「何年も痛みを我慢してきたんです。でもとうとうずっと立ってられなくなって、坂道も歩けない」
といって我々のクリニックを訪ねて来られたのは、韓国から来日し長らく日本に定住されている40歳代の女性の方でした。
伺うと20歳代のころに首を痛め、原因不明のままやり過ごしてこられたのですが、ちょうど7年前のこと、今度は左下肢に痛みが出始めたことから、自宅近くの整形外科を受診。エックス線撮影検査の後、腰が悪いとの診断となりましたが、根本的な治療は行われず、湿布など保存的加療にとどまったまま、ここにきて立つこともままならず、当院を受診されたのでした。
さっそく前屈後屈やあおむけになってもらい、医師が脚を持って上げ下げすると、座骨神経痛や椎間板ヘルニア、腰部脊柱管狭窄症などさまざまな可能性が考えられるラセーグ徴候(臀部の筋の収縮で、座骨神経が圧迫されることによって起こる徴候)も見受けられました。

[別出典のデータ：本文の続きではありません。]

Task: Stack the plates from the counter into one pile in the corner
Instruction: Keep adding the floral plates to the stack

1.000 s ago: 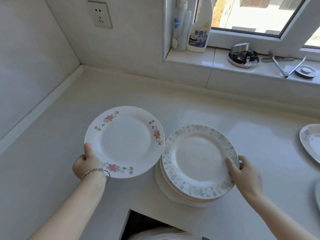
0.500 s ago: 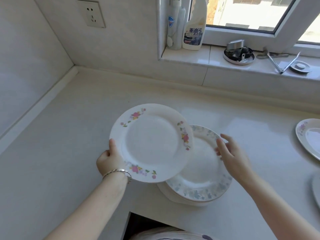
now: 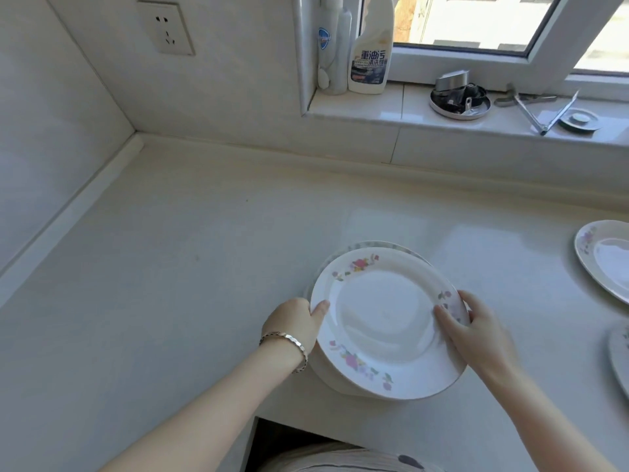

そこで改めてMRI検査なども行い総合的に診断した結果は、椎間板の水分量が減り硬くなり、本来の機能であるクッション機能が損なわれ発症する椎間板変性となりました。
椎間板の組織(セル)をジェル状のゲルによって修復するセルゲル治療を実施。
施術を終え1週間後では何の変化もなく、歩くことが困難な状態は変わらなかったため、早期の効果を期待した患者さんにとっては不満となる結果となりました。
ですがそんな状態も3カ月を経過した時には改善され、たまに荷物を持っている時に痛みが出るものの、以前のような立つことも支障がある状況よりは改善されました。
さらに半年後には家事や重たいものを持つと腰が痛くなることはありながら、より改善されているようでした、ただ患者さん自身が無理のないレベルの歩行やストレッチを行い、血流を促すようにすること。椎間板以外の腰痛の要因についての可能性も引き続き探ることを繰り返し伝えました。
今回の症例のように腰痛の原因は単純なものとは限りませんし、1週間の短期間では良い効果は出ないことの方が多いものです。
診察時によく、気長に待ちましょうとお話しさせてもらっていますが、セルゲル法にしても、時間をかけて椎間板を徐々に修復していく治療だということを認識していただければと思います。そのためにも早期に腰痛の原因と患部の状態を把握することはなによりも重要だといえるのです。